The Code says individuals should be protected from 'unwarranted infringements of privacy'. In general, living persons should not be featured, caricatured or referred to without their permission.
If the celebrity is dead, it is usually ok for an ad to refer to them in a non-defamatory way. However, if they have died within the last year, we would ask that permission is sought from their family or estate.
Be aware that if a celebrity is providing a testimonial, they must fill in a testimonial form (Word doc).
They must not make definitive statements (e.g. “This is the world's best shampoo”) unless it clearly presented as their opinion.
Your Clearcast contact can help if you have questions about celebrities.
- We're producing a bingo, gaming, lottery or betting ad. What should we look for?
- Gambling is a large, tricky area of advertising. The best place to start is section 17 of the BCAP Code. Lotteries are covered by section 18. We can provide advice on all aspects of gambling ads, including gambling limits, bonuses, free bets and so on. Because the rules are complex, it's best to submit a script first, so we can work with you to identify any issues early.
We assign a 'GG' code to gambling ads. This tells broadcasters that the ad should not be transmitted during or adjacent to religious programmes. children's programmes, or other programmes directed at or that appeal to people under 18
- Can our ad make a superiority claim?
- Yes, but you have to be careful. Make sure you can substantiate the claim with evidence that will withstand significant scrutiny. This evidence must include data covering the entire relevant marketplace. Section 3 of the BCAP Code contains more information about comparisons.
- Can we show nudity in our ads?
- Full frontal nudity is not acceptable and genitals or female breasts shown in an ad are likely to cause offence.
Pixellation may be an option, but please discuss this with your Clearcast contact, as the context of what's shown is very important.
Bare bottoms are acceptable but will probably be subject to a mild scheduling restriction. The same applies to revealing clothing or scantily dressed characters.
It's important that any nudity is relevant to the advertised product or service. Be particularly cautious if the nude subject is a baby or child.
Advertising rules for specific sectors
- What are the rules for advertising alcohol?
- There are a number of rules that apply to ads for alcoholic drinks. You can read these in section 19 of the Code.
- What are the rules for advertising products high in fat, sugar or salt?
- New rules were introduced in 2007 that cover products meeting the Food Standards Agency's definition of being high in fat, sugar or salt (HFSS). Section 13 of the Code contains more information.
- What are the rules for disclaimers on vehicles?

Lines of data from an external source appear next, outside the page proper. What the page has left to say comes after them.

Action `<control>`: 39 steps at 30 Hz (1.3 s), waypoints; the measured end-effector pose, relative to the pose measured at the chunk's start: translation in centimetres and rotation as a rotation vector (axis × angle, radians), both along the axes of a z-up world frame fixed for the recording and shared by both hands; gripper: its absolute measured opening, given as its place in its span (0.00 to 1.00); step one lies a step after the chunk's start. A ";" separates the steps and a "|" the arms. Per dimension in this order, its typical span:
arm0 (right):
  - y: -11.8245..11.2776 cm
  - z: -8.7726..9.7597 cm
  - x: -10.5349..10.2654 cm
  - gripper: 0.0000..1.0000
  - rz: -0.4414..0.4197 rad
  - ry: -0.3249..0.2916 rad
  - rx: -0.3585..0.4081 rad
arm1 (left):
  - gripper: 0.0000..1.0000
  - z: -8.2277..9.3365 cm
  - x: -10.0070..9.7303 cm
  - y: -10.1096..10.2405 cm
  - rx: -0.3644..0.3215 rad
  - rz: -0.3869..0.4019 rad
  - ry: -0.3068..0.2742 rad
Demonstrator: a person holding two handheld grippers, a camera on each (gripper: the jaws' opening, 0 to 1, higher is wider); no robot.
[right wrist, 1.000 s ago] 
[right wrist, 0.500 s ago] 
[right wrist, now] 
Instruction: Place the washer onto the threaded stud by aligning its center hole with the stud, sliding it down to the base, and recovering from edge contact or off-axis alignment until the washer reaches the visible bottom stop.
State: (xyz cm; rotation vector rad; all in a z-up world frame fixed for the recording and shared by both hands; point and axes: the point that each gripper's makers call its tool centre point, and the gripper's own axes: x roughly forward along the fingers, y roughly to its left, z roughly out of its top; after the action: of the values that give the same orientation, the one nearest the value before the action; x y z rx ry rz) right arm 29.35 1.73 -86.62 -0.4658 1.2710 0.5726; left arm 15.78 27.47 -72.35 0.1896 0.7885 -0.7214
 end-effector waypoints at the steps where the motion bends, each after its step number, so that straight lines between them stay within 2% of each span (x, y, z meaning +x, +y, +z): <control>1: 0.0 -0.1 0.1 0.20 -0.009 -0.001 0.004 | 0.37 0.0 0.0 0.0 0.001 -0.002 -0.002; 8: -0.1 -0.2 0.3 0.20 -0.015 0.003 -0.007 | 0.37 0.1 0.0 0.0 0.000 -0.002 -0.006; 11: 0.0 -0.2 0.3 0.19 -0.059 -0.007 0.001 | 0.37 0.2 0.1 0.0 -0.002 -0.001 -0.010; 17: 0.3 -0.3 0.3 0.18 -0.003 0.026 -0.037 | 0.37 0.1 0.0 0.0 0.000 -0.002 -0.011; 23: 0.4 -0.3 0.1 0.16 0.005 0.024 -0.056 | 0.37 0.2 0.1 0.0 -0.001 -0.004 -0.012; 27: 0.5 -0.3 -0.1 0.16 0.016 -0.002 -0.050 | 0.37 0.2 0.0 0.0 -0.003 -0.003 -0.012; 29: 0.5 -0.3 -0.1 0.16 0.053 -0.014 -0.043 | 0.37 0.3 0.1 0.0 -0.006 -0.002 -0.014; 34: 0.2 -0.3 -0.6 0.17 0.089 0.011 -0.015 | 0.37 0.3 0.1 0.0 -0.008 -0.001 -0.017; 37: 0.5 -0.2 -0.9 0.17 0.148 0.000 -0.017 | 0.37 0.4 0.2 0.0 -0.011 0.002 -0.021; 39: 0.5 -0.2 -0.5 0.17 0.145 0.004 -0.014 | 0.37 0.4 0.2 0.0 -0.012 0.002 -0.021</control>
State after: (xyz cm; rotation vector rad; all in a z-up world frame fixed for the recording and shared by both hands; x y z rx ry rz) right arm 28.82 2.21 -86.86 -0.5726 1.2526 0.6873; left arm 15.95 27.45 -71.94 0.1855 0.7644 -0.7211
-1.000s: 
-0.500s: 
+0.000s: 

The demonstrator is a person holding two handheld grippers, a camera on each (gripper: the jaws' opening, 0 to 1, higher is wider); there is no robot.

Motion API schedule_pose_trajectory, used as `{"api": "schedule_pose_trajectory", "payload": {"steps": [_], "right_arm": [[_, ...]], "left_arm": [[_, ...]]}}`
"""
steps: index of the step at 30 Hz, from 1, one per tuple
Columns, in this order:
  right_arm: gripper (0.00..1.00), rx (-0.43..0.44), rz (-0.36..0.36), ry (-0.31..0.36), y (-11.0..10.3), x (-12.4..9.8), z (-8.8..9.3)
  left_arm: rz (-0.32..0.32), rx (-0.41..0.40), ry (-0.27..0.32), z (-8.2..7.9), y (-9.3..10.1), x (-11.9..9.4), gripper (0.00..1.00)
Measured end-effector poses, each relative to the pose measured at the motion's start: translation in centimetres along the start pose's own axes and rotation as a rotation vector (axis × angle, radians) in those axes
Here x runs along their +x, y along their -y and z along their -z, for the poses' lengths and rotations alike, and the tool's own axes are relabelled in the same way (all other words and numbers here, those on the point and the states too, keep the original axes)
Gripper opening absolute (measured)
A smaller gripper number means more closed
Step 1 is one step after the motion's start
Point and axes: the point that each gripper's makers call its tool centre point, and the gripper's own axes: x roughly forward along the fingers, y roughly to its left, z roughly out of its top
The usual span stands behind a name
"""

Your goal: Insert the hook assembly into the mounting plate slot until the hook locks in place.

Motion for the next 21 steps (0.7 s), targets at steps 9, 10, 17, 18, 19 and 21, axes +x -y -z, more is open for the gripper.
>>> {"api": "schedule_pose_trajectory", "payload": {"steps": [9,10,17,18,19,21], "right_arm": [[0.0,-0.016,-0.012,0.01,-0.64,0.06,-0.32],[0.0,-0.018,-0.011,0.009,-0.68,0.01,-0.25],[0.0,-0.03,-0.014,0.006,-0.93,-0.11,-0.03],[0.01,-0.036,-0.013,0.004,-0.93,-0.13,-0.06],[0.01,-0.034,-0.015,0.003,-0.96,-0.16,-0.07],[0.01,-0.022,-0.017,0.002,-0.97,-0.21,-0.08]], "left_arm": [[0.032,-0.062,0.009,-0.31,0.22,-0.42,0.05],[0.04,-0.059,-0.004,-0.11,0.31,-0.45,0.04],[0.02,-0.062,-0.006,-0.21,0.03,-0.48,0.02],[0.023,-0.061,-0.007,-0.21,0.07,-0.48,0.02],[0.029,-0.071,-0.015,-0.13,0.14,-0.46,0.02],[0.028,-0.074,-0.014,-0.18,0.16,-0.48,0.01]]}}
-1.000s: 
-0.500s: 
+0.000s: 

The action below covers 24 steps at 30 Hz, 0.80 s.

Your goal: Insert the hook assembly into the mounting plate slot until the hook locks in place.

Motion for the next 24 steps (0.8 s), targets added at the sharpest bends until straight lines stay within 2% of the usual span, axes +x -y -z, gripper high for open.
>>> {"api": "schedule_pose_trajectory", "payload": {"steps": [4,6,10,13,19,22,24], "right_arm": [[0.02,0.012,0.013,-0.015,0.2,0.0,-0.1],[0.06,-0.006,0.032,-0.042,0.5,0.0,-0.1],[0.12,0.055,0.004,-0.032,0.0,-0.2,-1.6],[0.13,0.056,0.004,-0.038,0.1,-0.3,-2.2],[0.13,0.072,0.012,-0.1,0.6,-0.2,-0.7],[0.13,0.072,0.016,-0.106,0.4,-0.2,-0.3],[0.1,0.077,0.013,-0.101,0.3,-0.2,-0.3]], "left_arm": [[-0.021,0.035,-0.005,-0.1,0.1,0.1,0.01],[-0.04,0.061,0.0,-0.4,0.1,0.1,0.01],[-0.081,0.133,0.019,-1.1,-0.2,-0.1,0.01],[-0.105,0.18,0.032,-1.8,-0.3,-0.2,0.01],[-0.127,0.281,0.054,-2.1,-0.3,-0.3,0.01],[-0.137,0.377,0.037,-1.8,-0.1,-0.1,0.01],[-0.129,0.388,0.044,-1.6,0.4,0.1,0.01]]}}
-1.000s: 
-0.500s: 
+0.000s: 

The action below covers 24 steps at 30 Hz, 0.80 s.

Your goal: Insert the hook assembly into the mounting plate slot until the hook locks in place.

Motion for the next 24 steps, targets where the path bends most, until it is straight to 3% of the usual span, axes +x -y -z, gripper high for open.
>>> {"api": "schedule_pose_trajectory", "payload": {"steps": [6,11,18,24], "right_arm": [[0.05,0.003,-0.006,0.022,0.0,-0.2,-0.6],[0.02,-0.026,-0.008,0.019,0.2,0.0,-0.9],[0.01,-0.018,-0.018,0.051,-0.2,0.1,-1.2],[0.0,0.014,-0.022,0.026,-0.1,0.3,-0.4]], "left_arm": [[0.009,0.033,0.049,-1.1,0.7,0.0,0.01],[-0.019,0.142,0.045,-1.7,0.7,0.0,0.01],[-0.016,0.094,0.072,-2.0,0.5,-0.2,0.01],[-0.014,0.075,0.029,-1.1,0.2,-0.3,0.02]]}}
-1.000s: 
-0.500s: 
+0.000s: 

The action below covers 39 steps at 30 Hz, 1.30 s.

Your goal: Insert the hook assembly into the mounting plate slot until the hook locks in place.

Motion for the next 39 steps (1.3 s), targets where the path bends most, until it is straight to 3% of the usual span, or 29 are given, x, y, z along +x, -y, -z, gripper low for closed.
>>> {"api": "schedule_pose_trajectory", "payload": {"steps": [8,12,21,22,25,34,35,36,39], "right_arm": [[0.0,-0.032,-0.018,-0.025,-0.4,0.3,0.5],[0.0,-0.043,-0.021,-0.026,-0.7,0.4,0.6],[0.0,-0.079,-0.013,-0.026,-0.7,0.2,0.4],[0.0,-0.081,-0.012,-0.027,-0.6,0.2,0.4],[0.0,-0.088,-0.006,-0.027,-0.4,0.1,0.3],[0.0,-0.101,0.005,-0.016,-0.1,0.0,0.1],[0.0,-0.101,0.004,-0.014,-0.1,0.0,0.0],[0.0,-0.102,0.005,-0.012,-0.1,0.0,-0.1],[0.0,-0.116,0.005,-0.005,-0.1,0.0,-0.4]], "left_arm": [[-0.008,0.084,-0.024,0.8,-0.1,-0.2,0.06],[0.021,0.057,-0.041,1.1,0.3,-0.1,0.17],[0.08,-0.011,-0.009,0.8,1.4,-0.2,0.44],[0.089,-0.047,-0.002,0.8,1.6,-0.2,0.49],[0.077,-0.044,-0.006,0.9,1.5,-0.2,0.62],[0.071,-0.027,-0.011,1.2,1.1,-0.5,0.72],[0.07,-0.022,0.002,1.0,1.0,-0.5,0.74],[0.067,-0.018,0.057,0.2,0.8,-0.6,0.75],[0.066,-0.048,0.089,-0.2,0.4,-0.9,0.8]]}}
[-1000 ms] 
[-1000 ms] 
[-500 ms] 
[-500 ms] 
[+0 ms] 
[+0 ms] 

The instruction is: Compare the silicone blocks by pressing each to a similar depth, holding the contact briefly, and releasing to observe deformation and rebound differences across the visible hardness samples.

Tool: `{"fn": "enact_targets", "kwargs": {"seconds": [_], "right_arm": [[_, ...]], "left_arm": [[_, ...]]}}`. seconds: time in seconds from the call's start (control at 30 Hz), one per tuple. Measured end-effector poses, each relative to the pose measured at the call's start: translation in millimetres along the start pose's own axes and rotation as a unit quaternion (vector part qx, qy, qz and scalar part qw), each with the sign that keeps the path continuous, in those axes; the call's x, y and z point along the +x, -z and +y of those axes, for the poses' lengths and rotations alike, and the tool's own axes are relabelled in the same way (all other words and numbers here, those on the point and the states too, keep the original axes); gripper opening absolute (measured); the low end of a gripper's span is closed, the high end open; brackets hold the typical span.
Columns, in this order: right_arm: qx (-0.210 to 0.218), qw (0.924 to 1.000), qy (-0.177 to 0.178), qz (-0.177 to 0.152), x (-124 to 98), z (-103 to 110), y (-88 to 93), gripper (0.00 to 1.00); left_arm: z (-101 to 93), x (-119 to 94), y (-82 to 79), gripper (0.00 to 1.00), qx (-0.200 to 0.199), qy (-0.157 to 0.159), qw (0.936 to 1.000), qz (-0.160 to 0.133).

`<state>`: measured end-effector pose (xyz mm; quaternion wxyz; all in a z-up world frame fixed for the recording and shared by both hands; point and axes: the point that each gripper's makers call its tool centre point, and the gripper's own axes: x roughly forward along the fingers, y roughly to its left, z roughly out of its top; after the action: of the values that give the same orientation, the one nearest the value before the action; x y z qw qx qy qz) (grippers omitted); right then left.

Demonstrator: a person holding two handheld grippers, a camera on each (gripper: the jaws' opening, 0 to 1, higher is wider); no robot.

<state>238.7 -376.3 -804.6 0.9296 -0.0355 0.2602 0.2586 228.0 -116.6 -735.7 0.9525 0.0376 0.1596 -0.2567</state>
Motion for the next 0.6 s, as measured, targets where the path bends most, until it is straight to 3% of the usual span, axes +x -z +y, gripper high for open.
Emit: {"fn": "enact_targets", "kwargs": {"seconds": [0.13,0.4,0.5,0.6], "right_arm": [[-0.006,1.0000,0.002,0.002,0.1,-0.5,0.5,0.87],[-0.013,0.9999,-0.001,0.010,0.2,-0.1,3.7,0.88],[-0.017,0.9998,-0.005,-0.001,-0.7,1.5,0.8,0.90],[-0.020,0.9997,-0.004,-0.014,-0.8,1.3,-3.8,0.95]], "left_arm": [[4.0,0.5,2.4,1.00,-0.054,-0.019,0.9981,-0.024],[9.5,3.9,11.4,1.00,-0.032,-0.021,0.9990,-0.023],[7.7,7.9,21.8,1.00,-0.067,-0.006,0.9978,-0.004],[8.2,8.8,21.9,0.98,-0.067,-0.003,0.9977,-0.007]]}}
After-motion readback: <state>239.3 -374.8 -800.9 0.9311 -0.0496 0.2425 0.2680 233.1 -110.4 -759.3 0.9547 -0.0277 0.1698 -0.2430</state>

- In addition to following the same rules as any other sector, vehicle ads tend to require additional legal supers:
- If a 'from' price is shown but the vehicle in the ad is not available at this price, you must include a disclaimer stating the name and price of the model shown.
- If you make a claim about fuel consumption or emissions, you must include a disclaimer stating under what circumstances this figure was achieved.
- If the vehicle is not available from all dealers — or has other availability restrictions, you must say so. Similarly, any restrictions on offers like free servicing, warranties and so on must be included.
- If the price stated in an ad is related to a scrappage discount — or any other kind of special deal, you must state this. You must also include any other important conditions relating to the advertised deal.
Please speak to your Clearcast contact if you have any questions about vehicle advertising.
Teleshopping advertising rules
- What is a teleshopping ad?
- Teleshopping is a form of advertising where offers are broadcast directly to the public, with a view to supplying goods or services in return for payment.
Other names for teleshopping include advertorials, infomercials and home shopping.
- What rules apply to teleshopping ads?
- Teleshopping adverts are covered by the same rules as all other ads. For an overview of the rules, see the BCAP Code.
- How do we submit a teleshopping ad to Clearcast?
- Please use our online submissions portal CopyCentral, as with any other ad.